WHAT THE TASK ASKS =
An unaltered copy of every line below is the expected output.

=== THE DATA ===

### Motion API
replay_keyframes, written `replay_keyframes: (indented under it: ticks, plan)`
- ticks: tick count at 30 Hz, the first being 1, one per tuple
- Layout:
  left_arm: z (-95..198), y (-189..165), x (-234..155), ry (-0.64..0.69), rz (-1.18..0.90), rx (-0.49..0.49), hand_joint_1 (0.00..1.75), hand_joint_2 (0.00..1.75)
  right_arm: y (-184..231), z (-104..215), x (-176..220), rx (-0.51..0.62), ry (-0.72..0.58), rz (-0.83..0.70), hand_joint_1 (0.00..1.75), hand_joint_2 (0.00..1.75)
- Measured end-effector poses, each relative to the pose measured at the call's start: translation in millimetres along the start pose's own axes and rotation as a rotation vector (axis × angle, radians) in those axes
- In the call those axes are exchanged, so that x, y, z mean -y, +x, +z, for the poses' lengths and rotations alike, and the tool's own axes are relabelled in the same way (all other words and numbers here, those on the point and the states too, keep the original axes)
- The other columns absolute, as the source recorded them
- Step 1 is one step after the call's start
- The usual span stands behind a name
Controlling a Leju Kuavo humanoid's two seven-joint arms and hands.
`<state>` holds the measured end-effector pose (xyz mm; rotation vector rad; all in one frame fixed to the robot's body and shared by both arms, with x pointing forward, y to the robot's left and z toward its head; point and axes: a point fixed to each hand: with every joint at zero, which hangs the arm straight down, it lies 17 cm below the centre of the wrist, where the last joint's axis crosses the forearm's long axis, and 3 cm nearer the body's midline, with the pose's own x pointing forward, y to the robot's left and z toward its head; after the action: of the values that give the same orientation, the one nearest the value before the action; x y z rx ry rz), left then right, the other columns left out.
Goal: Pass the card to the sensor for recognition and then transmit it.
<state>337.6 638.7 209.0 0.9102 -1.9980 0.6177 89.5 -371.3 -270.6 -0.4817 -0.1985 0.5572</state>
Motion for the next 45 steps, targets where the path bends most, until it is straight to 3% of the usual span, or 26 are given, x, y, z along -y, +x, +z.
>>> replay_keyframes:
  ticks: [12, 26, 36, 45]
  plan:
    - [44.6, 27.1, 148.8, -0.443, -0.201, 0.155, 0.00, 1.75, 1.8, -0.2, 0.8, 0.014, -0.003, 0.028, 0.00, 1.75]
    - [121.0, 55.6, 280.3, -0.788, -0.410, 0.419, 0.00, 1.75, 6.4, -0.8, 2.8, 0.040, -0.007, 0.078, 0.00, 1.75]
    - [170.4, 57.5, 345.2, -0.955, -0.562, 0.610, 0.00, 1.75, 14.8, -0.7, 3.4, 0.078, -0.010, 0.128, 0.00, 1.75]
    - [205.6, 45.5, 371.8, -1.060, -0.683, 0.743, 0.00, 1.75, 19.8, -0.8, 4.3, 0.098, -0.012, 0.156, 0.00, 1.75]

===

WRITTEN REPLY =
### Motion API
replay_keyframes, written `replay_keyframes: (indented under it: ticks, plan)`
- ticks: tick count at 30 Hz, the first being 1, one per tuple
- Layout:
  left_arm: z (-95..198), y (-189..165), x (-234..155), ry (-0.64..0.69), rz (-1.18..0.90), rx (-0.49..0.49), hand_joint_1 (0.00..1.75), hand_joint_2 (0.00..1.75)
  right_arm: y (-184..231), z (-104..215), x (-176..220), rx (-0.51..0.62), ry (-0.72..0.58), rz (-0.83..0.70), hand_joint_1 (0.00..1.75), hand_joint_2 (0.00..1.75)
- Measured end-effector poses, each relative to the pose measured at the call's start: translation in millimetres along the start pose's own axes and rotation as a rotation vector (axis × angle, radians) in those axes
- In the call those axes are exchanged, so that x, y, z mean -y, +x, +z, for the poses' lengths and rotations alike, and the tool's own axes are relabelled in the same way (all other words and numbers here, those on the point and the states too, keep the original axes)
- The other columns absolute, as the source recorded them
- Step 1 is one step after the call's start
- The usual span stands behind a name
Controlling a Leju Kuavo humanoid's two seven-joint arms and hands.
`<state>` holds the measured end-effector pose (xyz mm; rotation vector rad; all in one frame fixed to the robot's body and shared by both arms, with x pointing forward, y to the robot's left and z toward its head; point and axes: a point fixed to each hand: with every joint at zero, which hangs the arm straight down, it lies 17 cm below the centre of the wrist, where the last joint's axis crosses the forearm's long axis, and 3 cm nearer the body's midline, with the pose's own x pointing forward, y to the robot's left and z toward its head; after the action: of the values that give the same orientation, the one nearest the value before the action; x y z rx ry rz), left then right, the other columns left out.
Goal: Pass the card to the sensor for recognition and then transmit it.
<state>337.6 638.7 209.0 0.9102 -1.9980 0.6177 89.5 -371.3 -270.6 -0.4817 -0.1985 0.5572</state>
Motion for the next 45 steps, targets where the path bends most, until it is straight to 3% of the usual span, or 26 are given, x, y, z along -y, +x, +z.
>>> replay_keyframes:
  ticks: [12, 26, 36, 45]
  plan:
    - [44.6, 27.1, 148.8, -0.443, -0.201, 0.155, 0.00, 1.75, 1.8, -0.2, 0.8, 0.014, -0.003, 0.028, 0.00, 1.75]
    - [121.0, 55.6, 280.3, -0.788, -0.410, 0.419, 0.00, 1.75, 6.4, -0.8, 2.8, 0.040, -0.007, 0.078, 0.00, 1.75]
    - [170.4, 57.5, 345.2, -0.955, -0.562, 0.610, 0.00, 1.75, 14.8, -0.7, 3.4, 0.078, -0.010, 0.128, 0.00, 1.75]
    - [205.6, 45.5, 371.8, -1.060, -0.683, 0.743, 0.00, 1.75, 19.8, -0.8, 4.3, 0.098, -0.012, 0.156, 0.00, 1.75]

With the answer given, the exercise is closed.